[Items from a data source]
===============

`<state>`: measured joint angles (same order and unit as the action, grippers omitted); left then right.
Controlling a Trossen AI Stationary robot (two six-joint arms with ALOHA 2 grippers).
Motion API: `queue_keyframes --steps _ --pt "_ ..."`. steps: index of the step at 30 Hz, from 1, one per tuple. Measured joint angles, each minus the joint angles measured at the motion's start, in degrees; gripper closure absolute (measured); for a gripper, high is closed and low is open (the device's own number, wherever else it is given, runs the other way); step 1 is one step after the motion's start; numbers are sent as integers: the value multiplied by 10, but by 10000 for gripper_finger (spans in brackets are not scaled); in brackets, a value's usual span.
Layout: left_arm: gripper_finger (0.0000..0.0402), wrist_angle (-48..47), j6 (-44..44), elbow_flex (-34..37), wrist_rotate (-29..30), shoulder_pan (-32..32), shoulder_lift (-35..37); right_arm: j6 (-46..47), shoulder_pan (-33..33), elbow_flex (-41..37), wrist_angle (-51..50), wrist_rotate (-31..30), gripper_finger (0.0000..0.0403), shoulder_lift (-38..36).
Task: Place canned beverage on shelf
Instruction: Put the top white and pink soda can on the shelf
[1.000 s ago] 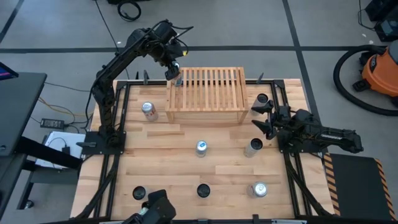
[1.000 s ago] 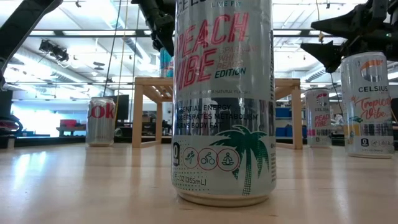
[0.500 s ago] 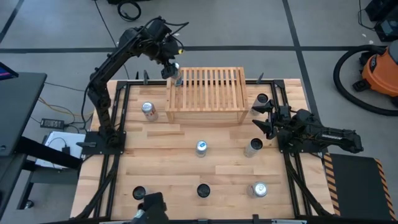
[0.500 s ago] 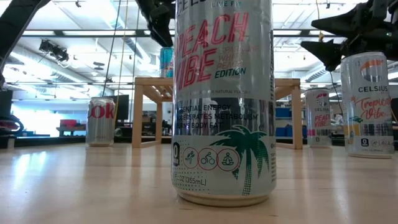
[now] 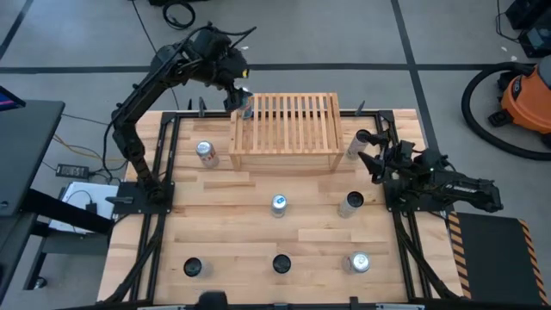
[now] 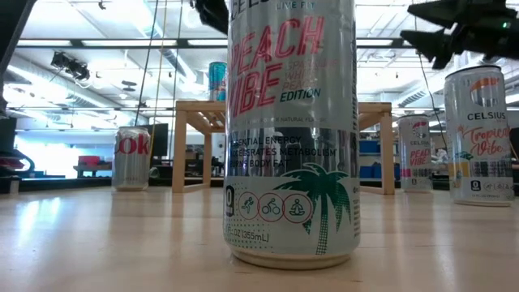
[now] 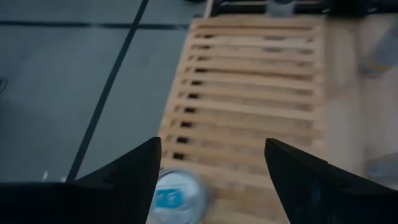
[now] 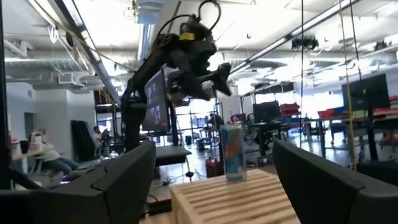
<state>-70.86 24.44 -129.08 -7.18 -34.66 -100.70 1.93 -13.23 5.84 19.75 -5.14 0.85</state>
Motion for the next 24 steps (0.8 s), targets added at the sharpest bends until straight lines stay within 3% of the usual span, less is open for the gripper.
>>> queue_keyframes --steps 11,24 --pt "113 -31 -13 0 -1 116 21 -2 0 203 -321 -71 70 39" --pt "113 -71 -69 0 0 172 22 -22 0 415 -640 -72 70 200"
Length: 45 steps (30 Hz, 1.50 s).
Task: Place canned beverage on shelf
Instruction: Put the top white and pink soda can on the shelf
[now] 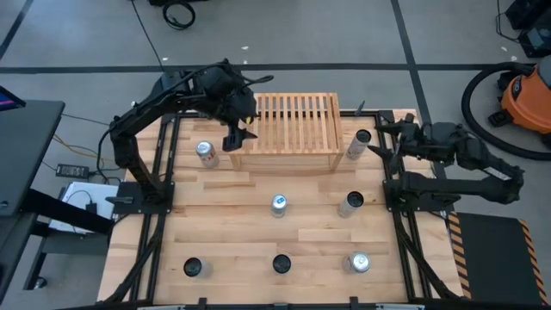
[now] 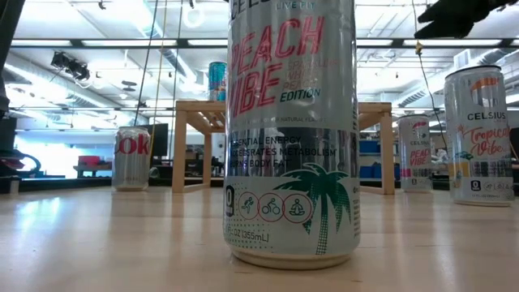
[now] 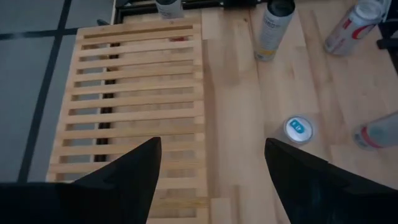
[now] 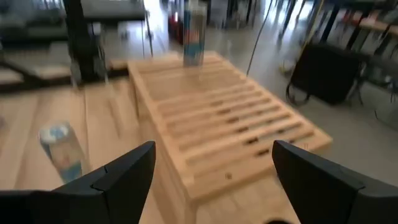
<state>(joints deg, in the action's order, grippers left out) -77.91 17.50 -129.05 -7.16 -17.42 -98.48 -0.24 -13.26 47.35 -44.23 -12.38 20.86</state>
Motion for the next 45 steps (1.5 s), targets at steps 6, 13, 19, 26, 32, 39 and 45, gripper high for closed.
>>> queue_keyframes --steps 6,13,19,26,32,39,45 --pt "113 0 -19 0 0 15 0 -18 0 53 -81 0 70 75" --pt "113 0 -19 0 0 29 0 5 -27 46 -138 -75 70 106" --pt "113 0 -17 0 0 28 0 7 -85 42 -156 -57 70 105" --pt "113 0 13 0 0 27 0 -9 -166 42 -149 12 70 127" --pt "113 0 16 0 0 27 0 -91 -225 42 -150 180 70 169" --pt "113 -1 15 0 0 27 -1 -198 -276 41 -169 175 70 238" --pt "113 -1 11 0 0 27 -1 -213 -314 41 -159 170 70 260"
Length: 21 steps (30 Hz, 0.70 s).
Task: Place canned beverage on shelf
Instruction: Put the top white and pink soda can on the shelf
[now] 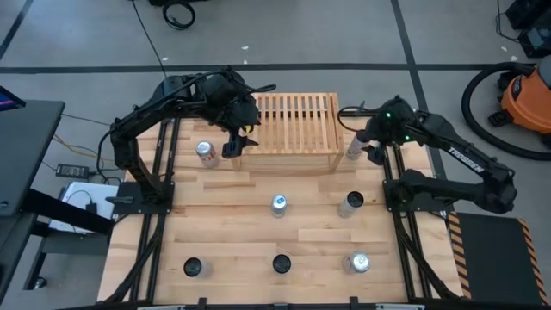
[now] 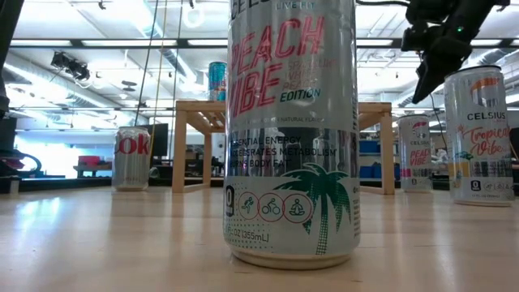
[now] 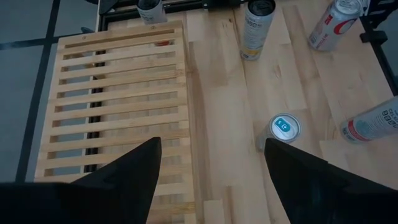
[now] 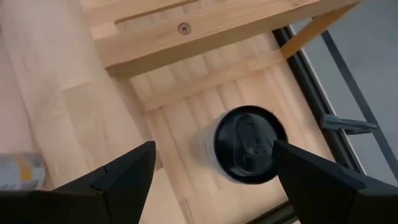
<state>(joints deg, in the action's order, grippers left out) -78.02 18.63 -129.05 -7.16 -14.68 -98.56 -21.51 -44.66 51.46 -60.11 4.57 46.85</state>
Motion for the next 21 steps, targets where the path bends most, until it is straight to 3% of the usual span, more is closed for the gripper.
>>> queue_keyframes --steps 10,16,21 --pt "113 0 6 0 0 0 0 38 -66 0 39 1 70 14" --pt "113 0 13 0 0 0 0 40 -87 0 40 44 70 45" --pt "113 0 11 0 0 0 0 40 -92 0 45 21 70 66"
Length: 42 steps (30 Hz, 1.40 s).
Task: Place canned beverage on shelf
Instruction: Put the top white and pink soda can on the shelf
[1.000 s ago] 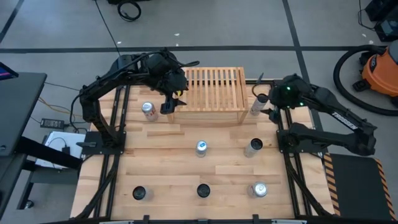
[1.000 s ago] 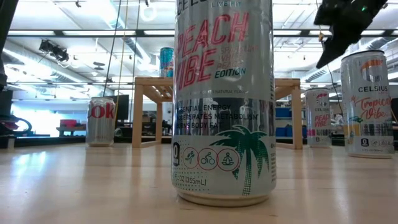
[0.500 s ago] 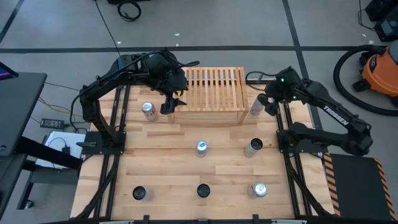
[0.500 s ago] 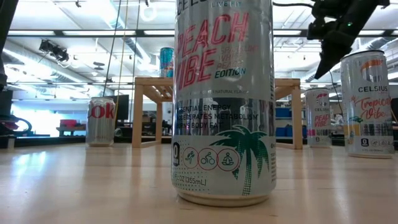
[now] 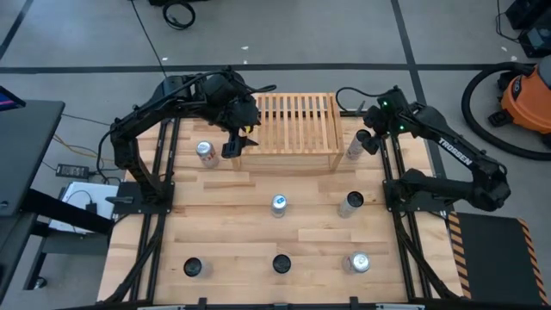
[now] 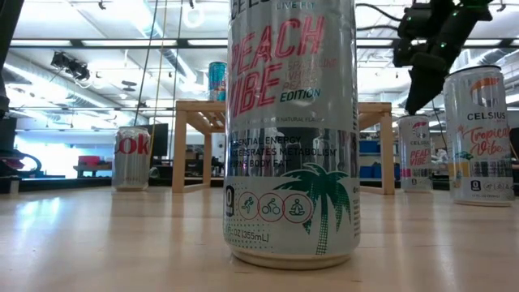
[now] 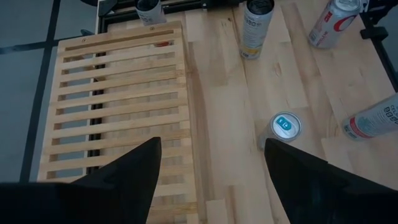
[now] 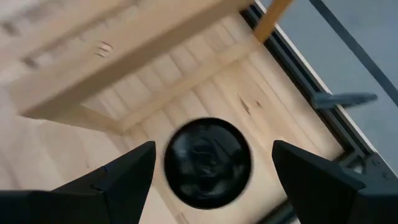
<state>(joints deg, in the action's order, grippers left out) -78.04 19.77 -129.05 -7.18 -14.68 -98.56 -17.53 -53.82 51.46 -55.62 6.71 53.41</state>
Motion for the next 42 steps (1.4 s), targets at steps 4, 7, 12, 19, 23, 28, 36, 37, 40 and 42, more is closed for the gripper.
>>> queue_keyframes --steps 4,7,12,19,23,28,36,37,40,42 --pt "113 0 0 0 0 0 0 0 -6 0 -2 0 70 12" --pt "113 0 -1 0 0 0 0 4 -8 0 -9 7 70 19" --pt "113 0 -7 0 0 0 0 7 -8 -5 -20 31 70 27" --pt "113 0 -9 0 0 0 0 4 -8 -7 8 6 70 17" --pt "113 1 -11 0 0 0 0 4 -8 -7 10 -14 70 7" --pt "113 2 -11 0 0 0 0 9 -8 -7 -1 -12 70 -6" --pt "113 2 -11 0 0 0 0 34 -8 -7 -31 23 70 -9" --pt "113 2 -11 0 0 0 0 34 -8 -7 -30 26 70 -9" --pt "113 3 -11 0 0 0 0 36 -8 -7 -23 27 70 -9" --pt "113 3 -12 0 0 0 0 38 -8 -7 -22 25 70 -9"
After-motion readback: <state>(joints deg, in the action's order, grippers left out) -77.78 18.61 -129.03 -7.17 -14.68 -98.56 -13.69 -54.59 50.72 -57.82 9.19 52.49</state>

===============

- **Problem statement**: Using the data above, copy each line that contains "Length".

- **Solution to this task**:
Length: 45 steps (30 Hz, 1.50 s).
Length: 21 steps (30 Hz, 0.70 s).
Length: 42 steps (30 Hz, 1.40 s).

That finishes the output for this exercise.